Reputation: 526
I have been using shelve to store a ton of objects in this manner:
dictionary with strings as the key and a list as the value:
i.e.
data["MITL"] = ["Radio And Television Broadcasting And Communications Equipment", "Communication Equipment"]
or more succinctly:
...
SIXH.L Machine Tools & Accessories,
GOPAIST.BO Steel & Iron,
HERITGFOO.NS Food Wholesale,
MITL Radio And Television Broadcasting And Communications Equipment, Communication Equipment,
MMLP Oil Refining, Marketing, Oil & Gas Pipelines,
SESL.PA Diversified Electronics,
...
<≈ 30,000 entries>
I extracted from this .db file and exported to another .db file so the industries are the keys and the list consists of the stock symbols.
...
Industrial Electrical Equipment ['PLPC', 'MAG', 'LPTH', 'IIN', 'CUI', 'ULBI', 'APWC', 'CAPC', 'SVT', 'ARTX', 'CPST', 'OSIS', 'LGL', 'BW', 'HPJ', 'AOS', 'FLUX', 'AMSC', 'GTI', 'RTBC', 'AUSI', 'AETI', 'AIMC', 'HYGS', 'BLDP', 'HOLI', 'NPWZ', 'LIME', 'ESNC', 'ZBB', 'CSTU', 'AXPW', 'GBLL', 'EMR', 'BDC', 'BNSO', 'ENS', 'REFR', 'ABAT', 'FELE', 'CYLU', 'XIDEQ', 'LYTS', 'GAI', 'AMOT', 'CUI.V', 'LSCG']
Toy & Hobby Stores ['BBW']
Distribution ['MNST', 'FMX', 'STZ', 'FIZZ', 'BREW', 'THST', 'LBIX', 'ROX', 'COKE', 'KOF', 'PEP', 'COT', 'REED', 'SAM', 'MGPI', 'DPS', 'CCE', 'BORN', 'KO', 'BUD', 'CCU', 'WVVIP', 'TAP', 'WVVI', 'DEO', 'ABEV', 'VCO']
Home Health Care ['AFAM', 'SCAI', 'ADUS', 'AMED', 'LHCG', 'BIOS', 'CHE', 'HASC']
...
<≈ 300 entries>
The file writes fine as far as I can tell, it's retrieving the data that is my issue.
From the documentation: "The database is also (unfortunately) subject to the limitations of dbm, if it is used — this means that (the pickled representation of) the objects stored in the database should be fairly small, and in rare cases key collisions may cause the database to refuse updates."
But I can't find any information on the limitations of dbm, even with the documentation.
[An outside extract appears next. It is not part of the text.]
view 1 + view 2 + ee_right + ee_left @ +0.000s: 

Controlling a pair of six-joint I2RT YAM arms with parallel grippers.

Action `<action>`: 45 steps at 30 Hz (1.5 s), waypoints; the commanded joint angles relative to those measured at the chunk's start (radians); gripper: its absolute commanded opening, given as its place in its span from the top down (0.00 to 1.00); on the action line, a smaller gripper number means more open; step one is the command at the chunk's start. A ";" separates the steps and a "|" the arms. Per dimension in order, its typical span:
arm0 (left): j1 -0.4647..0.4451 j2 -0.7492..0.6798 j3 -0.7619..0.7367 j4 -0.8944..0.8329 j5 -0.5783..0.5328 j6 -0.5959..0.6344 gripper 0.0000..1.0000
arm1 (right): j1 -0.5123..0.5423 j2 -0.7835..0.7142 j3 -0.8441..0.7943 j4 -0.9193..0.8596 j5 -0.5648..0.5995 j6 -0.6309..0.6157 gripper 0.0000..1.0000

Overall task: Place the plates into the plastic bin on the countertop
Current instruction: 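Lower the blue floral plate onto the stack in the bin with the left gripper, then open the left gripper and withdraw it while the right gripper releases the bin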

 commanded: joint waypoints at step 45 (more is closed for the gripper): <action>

The reason must be because the lists that I'm storing as values are too large.
Here's a code excerpt:
industriesAndTheirStocks = shelve.open("industriesAndTheirStocks")
print(len(industriesAndTheirStocks)) # just to make a point at how many keys there are, proving it's the size of the lists stored that contains the issue
for industry in industriesAndTheirStocks: # fails here because 'industriesAndTheirStocks' can't be iterated through, because it sent a negative number as the size to __iter__
print("{:<15}".format(industry), end="")
print(industriesAndTheirStocks[industry])
and the error/output:
374
Traceback (most recent call last):
File "read_from_shelve_stock_industry_file.py", line 144, in <module>
if __name__ == "__main__":main()
File "read_from_shelve_stock_industry_file.py", line 128, in main
display_shelve_contents_by_industry()
File "read_from_shelve_stock_industry_file.py", line 42, in display_shelve_contents_by_industry
for industry in industriesAndTheirStocks:
File "/Library/Frameworks/Python.framework/Versions/3.5/lib/python3.5/shelve.py", line 95, in __iter__
for k in self.dict.keys():
SystemError: Negative size passed to PyBytes_FromStringAndSize
Process finished with exit code 1
I have seen other people have problems that result in the same error, but they were using Python versions before 7.4.1 and I think their error was of a different cause. Python shelve module question
So then, my questions:
What are the limitations of dbm?
Is there a way to fix having large objects (dictionaries that contain large lists as the value) in shelve?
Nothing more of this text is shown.